■ Instructions to follow:
Could you copy out all of the entries exactly?
+ + + + + + +
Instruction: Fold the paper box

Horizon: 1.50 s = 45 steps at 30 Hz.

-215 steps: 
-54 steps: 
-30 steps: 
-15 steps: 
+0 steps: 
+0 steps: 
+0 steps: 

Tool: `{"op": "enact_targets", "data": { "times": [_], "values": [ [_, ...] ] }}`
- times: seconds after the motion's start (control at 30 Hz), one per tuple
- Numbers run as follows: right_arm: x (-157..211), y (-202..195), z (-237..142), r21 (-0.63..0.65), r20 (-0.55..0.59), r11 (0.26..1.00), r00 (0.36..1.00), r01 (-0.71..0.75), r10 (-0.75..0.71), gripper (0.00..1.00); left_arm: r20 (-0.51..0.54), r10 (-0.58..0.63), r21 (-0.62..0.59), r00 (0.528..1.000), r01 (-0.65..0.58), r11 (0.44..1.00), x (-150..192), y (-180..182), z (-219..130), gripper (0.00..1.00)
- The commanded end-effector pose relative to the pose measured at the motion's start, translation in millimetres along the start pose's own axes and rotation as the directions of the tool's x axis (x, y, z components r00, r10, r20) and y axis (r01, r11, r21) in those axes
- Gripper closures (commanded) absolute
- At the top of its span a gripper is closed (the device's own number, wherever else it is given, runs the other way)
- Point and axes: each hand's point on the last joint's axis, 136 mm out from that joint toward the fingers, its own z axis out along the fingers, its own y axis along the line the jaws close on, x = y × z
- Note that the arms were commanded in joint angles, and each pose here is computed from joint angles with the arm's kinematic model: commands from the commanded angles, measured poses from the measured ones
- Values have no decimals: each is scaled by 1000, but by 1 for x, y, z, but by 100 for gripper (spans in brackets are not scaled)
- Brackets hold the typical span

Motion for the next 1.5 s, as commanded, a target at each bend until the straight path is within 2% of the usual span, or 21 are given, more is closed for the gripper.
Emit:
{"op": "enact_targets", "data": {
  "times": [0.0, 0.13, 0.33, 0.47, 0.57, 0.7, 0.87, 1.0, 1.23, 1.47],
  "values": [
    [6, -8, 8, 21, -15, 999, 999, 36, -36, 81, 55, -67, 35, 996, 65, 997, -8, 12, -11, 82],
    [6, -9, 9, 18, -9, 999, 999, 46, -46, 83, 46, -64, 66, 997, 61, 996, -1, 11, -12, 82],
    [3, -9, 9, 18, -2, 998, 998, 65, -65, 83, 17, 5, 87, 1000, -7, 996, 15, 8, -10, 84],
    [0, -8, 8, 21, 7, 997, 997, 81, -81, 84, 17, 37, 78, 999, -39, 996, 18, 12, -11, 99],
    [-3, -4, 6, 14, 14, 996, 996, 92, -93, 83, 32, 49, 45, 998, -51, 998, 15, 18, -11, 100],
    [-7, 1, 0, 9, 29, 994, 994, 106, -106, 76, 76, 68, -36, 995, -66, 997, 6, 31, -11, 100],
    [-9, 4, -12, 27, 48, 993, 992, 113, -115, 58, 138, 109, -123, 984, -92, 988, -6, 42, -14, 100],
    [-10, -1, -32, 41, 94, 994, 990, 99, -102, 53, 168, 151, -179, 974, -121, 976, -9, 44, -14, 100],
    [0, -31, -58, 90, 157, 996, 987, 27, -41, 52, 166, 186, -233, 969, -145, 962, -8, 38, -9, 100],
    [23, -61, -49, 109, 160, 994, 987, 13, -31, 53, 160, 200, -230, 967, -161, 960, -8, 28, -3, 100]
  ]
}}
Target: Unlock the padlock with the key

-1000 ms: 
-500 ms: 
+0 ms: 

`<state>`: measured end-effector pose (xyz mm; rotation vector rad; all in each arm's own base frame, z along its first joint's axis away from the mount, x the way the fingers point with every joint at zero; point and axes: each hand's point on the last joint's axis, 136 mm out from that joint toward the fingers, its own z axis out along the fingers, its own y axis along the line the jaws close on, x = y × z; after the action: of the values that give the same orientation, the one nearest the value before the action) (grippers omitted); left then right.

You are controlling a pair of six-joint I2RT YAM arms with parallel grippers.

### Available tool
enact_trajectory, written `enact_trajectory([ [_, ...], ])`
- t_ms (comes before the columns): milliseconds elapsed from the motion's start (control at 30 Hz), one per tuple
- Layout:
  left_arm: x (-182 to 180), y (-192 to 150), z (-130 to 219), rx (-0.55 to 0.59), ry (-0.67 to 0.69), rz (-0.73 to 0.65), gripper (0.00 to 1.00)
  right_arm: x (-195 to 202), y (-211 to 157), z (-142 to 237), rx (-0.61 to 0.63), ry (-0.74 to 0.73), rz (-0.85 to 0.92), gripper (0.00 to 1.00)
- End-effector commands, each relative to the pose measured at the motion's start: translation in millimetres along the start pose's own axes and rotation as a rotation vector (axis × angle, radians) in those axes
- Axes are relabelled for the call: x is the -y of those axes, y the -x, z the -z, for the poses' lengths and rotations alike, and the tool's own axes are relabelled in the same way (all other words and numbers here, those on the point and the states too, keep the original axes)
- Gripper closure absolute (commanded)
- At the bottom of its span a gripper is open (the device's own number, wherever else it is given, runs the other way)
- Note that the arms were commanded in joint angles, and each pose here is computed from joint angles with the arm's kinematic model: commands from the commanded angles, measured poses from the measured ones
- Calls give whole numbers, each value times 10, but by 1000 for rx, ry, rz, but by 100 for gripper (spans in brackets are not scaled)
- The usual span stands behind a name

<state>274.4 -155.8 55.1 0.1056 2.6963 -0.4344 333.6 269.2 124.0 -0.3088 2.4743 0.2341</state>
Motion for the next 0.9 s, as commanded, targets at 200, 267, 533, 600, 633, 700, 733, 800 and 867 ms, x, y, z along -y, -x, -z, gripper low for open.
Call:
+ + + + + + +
■ Task answer:
Instruction: Fold the paper box

Horizon: 1.50 s = 45 steps at 30 Hz.

-215 steps: 
-54 steps: 
-30 steps: 
-15 steps: 
+0 steps: 
+0 steps: 
+0 steps: 

Tool: `{"op": "enact_targets", "data": { "times": [_], "values": [ [_, ...] ] }}`
- times: seconds after the motion's start (control at 30 Hz), one per tuple
- Numbers run as follows: right_arm: x (-157..211), y (-202..195), z (-237..142), r21 (-0.63..0.65), r20 (-0.55..0.59), r11 (0.26..1.00), r00 (0.36..1.00), r01 (-0.71..0.75), r10 (-0.75..0.71), gripper (0.00..1.00); left_arm: r20 (-0.51..0.54), r10 (-0.58..0.63), r21 (-0.62..0.59), r00 (0.528..1.000), r01 (-0.65..0.58), r11 (0.44..1.00), x (-150..192), y (-180..182), z (-219..130), gripper (0.00..1.00)
- The commanded end-effector pose relative to the pose measured at the motion's start, translation in millimetres along the start pose's own axes and rotation as the directions of the tool's x axis (x, y, z components r00, r10, r20) and y axis (r01, r11, r21) in those axes
- Gripper closures (commanded) absolute
- At the top of its span a gripper is closed (the device's own number, wherever else it is given, runs the other way)
- Point and axes: each hand's point on the last joint's axis, 136 mm out from that joint toward the fingers, its own z axis out along the fingers, its own y axis along the line the jaws close on, x = y × z
- Note that the arms were commanded in joint angles, and each pose here is computed from joint angles with the arm's kinematic model: commands from the commanded angles, measured poses from the measured ones
- Values have no decimals: each is scaled by 1000, but by 1 for x, y, z, but by 100 for gripper (spans in brackets are not scaled)
- Brackets hold the typical span

Motion for the next 1.5 s, as commanded, a target at each bend until the straight path is within 2% of the usual span, or 21 are given, more is closed for the gripper.
Emit:
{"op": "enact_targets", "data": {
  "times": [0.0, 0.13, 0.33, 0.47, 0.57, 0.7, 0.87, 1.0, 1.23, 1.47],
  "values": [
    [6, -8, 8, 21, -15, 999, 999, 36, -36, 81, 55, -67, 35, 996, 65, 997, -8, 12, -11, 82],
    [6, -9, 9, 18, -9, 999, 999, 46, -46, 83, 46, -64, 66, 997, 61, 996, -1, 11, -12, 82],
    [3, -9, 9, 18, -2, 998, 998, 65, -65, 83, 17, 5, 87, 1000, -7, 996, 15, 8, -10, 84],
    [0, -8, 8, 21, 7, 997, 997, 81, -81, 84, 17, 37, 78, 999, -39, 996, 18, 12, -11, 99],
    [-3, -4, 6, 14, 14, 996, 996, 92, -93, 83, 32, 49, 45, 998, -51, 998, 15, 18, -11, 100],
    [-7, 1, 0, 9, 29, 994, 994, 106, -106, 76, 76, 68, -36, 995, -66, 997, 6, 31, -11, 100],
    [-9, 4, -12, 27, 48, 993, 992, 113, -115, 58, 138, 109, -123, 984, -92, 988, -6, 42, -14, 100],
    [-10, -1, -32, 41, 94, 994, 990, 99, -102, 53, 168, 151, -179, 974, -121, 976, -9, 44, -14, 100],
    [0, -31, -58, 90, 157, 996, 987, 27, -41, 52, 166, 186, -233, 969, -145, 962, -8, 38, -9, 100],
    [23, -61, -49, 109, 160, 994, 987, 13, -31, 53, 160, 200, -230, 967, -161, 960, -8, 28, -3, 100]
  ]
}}
Target: Unlock the padlock with the key

-1000 ms: 
-500 ms: 
+0 ms: 

`<state>`: measured end-effector pose (xyz mm; rotation vector rad; all in each arm's own base frame, z along its first joint's axis away from the mount, x the way the fingers point with every joint at zero; point and axes: each hand's point on the last joint's axis, 136 mm out from that joint toward the fingers, its own z axis out along the fingers, its own y axis along the line the jaws close on, x = y × z; after the action: of the values that give the same orientation, the one nearest the value before the action) (grippers omitted); left then right.

You are controlling a pair of six-joint I2RT YAM arms with parallel grippers.

### Available tool
enact_trajectory, written `enact_trajectory([ [_, ...], ])`
- t_ms (comes before the columns): milliseconds elapsed from the motion's start (control at 30 Hz), one per tuple
- Layout:
  left_arm: x (-182 to 180), y (-192 to 150), z (-130 to 219), rx (-0.55 to 0.59), ry (-0.67 to 0.69), rz (-0.73 to 0.65), gripper (0.00 to 1.00)
  right_arm: x (-195 to 202), y (-211 to 157), z (-142 to 237), rx (-0.61 to 0.63), ry (-0.74 to 0.73), rz (-0.85 to 0.92), gripper (0.00 to 1.00)
- End-effector commands, each relative to the pose measured at the motion's start: translation in millimetres along the start pose's own axes and rotation as a rotation vector (axis × angle, radians) in those axes
- Axes are relabelled for the call: x is the -y of those axes, y the -x, z the -z, for the poses' lengths and rotations alike, and the tool's own axes are relabelled in the same way (all other words and numbers here, those on the point and the states too, keep the original axes)
- Gripper closure absolute (commanded)
- At the bottom of its span a gripper is open (the device's own number, wherever else it is given, runs the other way)
- Note that the arms were commanded in joint angles, and each pose here is computed from joint angles with the arm's kinematic model: commands from the commanded angles, measured poses from the measured ones
- Calls give whole numbers, each value times 10, but by 1000 for rx, ry, rz, but by 100 for gripper (spans in brackets are not scaled)
- The usual span stands behind a name

<state>274.4 -155.8 55.1 0.1056 2.6963 -0.4344 333.6 269.2 124.0 -0.3088 2.4743 0.2341</state>
Motion for the next 0.9 s, as commanded, targets at 200, 267, 533, 600, 633, 700, 733, 800 and 867 ms, x, y, z along -y, -x, -z, gripper low for open.
Call:

Apart from this answer, nothing more is required.